*What is being asked*:
All the lines below should appear again unchanged, though their pictures should not.

*Given material*:
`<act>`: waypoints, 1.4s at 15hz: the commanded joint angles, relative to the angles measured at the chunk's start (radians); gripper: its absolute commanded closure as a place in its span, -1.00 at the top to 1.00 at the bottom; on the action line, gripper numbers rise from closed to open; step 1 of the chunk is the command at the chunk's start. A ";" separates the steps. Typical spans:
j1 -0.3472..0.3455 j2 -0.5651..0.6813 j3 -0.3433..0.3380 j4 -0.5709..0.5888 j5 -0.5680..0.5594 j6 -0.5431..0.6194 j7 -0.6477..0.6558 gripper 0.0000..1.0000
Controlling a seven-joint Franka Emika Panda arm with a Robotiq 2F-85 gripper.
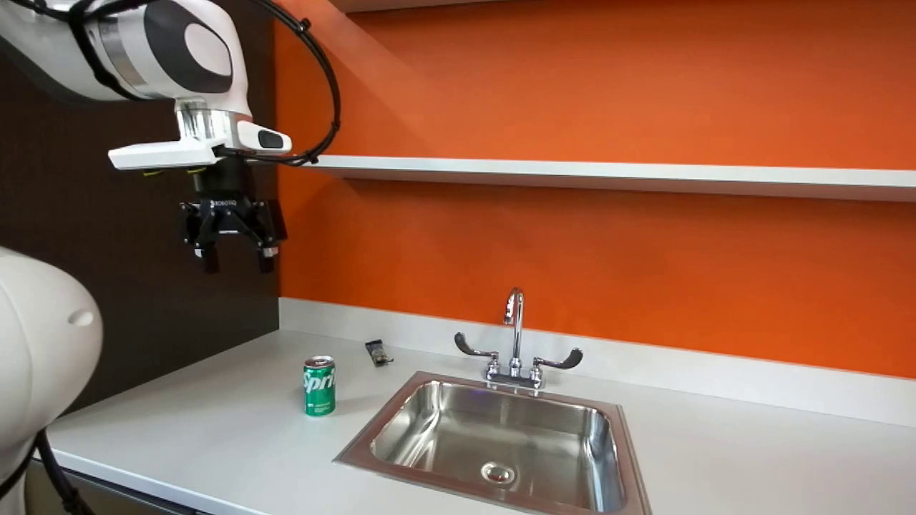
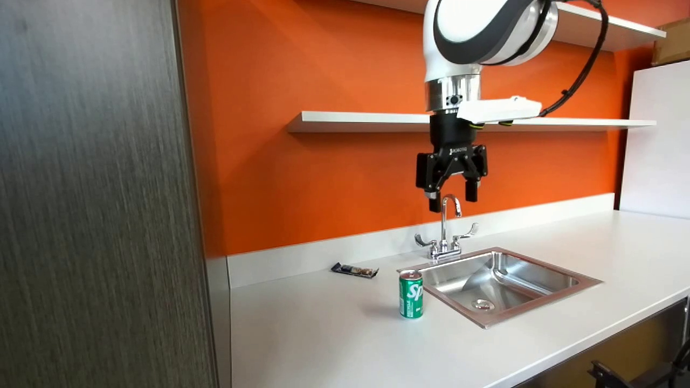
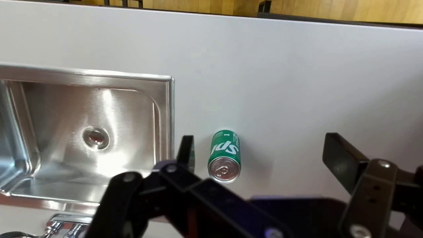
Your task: Put the green can in the sink.
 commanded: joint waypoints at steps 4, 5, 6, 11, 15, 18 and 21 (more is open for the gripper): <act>0.008 0.227 -0.028 0.103 0.020 0.109 -0.009 1.00; 0.008 0.253 -0.032 0.110 0.026 0.131 -0.007 1.00; 0.009 0.276 -0.035 0.114 0.030 0.156 -0.008 1.00; 0.002 0.414 -0.044 0.145 0.033 0.260 -0.008 1.00; -0.002 0.520 -0.061 0.167 0.039 0.333 -0.015 1.00; -0.009 0.581 -0.071 0.180 0.022 0.365 0.018 1.00; -0.010 0.628 -0.086 0.191 0.028 0.400 0.014 1.00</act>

*Result of this exercise*:
`<act>`: waypoints, 1.4s at 15hz: the commanded joint angles, relative to the angles measured at the chunk's start (radians); gripper: its absolute commanded closure as a place in its span, -1.00 at the top to 1.00 at the bottom; on the action line, gripper numbers rise from closed to open; step 1 of the chunk is the command at the chunk's start. A ";" separates the steps. Typical spans:
j1 -0.3472..0.3455 j2 -0.5651..0.6813 j3 -0.3433..0.3380 j4 -0.5709..0.5888 j5 -0.5680..0.5594 j6 -0.5431..0.6194 j7 -0.6477..0.6558 gripper 0.0000..1.0000
Controlling a seven-joint Franka Emika Panda arm with a Robotiq 2F-85 gripper.
Your task: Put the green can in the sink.
 commanded: joint waypoints at steps 4, 5, 6, 11, 15, 18 and 21 (more is open for the gripper): <act>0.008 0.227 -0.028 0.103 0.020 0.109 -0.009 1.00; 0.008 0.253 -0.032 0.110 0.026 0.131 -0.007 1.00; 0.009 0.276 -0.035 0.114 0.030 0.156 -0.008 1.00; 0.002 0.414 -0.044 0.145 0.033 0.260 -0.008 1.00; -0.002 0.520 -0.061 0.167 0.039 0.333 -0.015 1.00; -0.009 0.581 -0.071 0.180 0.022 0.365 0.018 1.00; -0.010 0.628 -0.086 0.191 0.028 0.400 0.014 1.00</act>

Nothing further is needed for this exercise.